I have to find the general solution of this trigonometric equation
$$\cos4 \theta = \cos2 \theta $$
I solved in the following manner, but I got the wrong answer.
$$\begin{align}
\\\cos4 \theta &= \cos2 \theta \\
2\cos^2 2\theta -1&=\cos2 \theta \\
(\cos2 \theta-1)(2\cos2 \theta +1)&= 0
\end{align}$$
$$
\cos2 \theta= 1 \text{ or }-\frac 12 \\[12pt]

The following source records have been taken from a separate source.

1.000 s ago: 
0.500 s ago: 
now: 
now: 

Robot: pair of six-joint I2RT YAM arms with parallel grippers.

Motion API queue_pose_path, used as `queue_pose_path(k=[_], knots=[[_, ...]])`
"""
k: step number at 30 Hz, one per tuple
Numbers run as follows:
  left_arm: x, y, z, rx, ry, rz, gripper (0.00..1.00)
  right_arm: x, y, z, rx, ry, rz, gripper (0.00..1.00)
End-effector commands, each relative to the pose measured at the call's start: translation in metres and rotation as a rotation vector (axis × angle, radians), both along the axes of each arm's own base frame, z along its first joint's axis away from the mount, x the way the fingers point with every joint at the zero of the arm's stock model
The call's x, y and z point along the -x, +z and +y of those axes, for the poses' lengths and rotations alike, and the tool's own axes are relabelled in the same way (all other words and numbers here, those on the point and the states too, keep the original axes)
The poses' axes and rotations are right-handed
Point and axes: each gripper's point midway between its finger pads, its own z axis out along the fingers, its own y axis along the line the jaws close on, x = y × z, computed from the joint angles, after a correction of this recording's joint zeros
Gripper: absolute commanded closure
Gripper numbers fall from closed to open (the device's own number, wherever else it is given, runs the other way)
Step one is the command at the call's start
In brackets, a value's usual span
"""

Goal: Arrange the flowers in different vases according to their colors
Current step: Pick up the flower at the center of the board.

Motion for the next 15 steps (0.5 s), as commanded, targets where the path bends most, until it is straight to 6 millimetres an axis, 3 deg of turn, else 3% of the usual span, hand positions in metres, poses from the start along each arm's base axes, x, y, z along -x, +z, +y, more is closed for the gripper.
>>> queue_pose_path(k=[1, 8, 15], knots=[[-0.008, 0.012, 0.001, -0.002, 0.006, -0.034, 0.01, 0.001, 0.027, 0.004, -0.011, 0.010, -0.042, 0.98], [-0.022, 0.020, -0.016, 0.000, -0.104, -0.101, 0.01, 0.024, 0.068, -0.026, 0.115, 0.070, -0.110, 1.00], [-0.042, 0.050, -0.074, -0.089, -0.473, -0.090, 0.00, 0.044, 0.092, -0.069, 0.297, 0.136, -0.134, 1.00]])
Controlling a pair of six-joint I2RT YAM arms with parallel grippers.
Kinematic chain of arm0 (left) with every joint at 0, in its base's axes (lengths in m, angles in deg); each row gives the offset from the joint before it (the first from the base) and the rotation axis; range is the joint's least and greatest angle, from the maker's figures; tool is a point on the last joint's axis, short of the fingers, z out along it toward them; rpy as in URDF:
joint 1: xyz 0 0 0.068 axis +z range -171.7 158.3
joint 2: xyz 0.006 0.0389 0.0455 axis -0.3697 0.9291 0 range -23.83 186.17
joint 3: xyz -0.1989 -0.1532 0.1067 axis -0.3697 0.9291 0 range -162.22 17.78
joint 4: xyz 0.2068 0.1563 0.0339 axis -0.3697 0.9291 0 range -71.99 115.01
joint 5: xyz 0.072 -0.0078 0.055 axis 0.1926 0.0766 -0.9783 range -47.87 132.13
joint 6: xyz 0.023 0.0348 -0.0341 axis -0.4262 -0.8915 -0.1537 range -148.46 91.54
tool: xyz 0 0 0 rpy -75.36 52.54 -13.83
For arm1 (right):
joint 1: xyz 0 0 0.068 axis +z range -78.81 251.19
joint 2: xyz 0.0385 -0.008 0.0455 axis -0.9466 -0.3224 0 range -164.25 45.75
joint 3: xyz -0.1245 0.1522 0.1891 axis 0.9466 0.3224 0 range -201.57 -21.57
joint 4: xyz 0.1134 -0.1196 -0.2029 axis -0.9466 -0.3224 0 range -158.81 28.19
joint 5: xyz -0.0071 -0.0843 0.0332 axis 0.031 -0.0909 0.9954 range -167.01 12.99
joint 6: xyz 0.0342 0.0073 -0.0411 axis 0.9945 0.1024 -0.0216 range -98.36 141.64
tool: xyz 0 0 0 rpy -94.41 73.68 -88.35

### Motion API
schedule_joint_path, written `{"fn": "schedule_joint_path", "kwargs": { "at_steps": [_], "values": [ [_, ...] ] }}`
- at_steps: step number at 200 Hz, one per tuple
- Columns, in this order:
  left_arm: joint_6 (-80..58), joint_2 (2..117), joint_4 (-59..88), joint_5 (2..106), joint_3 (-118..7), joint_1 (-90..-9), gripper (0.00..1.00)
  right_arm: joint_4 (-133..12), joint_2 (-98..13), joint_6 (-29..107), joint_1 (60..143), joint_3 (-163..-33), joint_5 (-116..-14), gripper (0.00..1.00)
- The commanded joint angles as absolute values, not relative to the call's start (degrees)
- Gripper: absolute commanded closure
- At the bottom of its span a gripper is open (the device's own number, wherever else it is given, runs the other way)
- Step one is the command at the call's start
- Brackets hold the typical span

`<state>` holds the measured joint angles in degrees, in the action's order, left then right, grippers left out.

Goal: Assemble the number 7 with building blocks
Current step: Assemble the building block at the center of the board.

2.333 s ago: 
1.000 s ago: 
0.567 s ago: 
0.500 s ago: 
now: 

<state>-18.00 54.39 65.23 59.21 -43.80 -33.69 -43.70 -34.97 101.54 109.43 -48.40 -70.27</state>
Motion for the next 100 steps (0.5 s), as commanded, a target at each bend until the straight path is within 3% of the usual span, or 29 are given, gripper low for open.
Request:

\theta = n\pi \text{ or }n\pi \pm \frac\pi3
$$
Can anyone tell me what's I'm missing? Thanks in advance.
Best Answer
From your solution the values of $3\theta$ are $$3n\pi,(3n\pm1)\pi$$
Now using http://mathworld.wolfram.com/ProsthaphaeresisFormulas.html
$$0=\cos2\theta-\cos4\theta=2\sin\theta\sin3\theta$$
So, it is sufficient to have $$\sin3\theta=0\implies3\theta=m\pi$$ where $m$ is an integer
Observe that $m$ can be represented by at least one of the forms $$3n,3n-1,3n+1$$
So, the two results actually coincide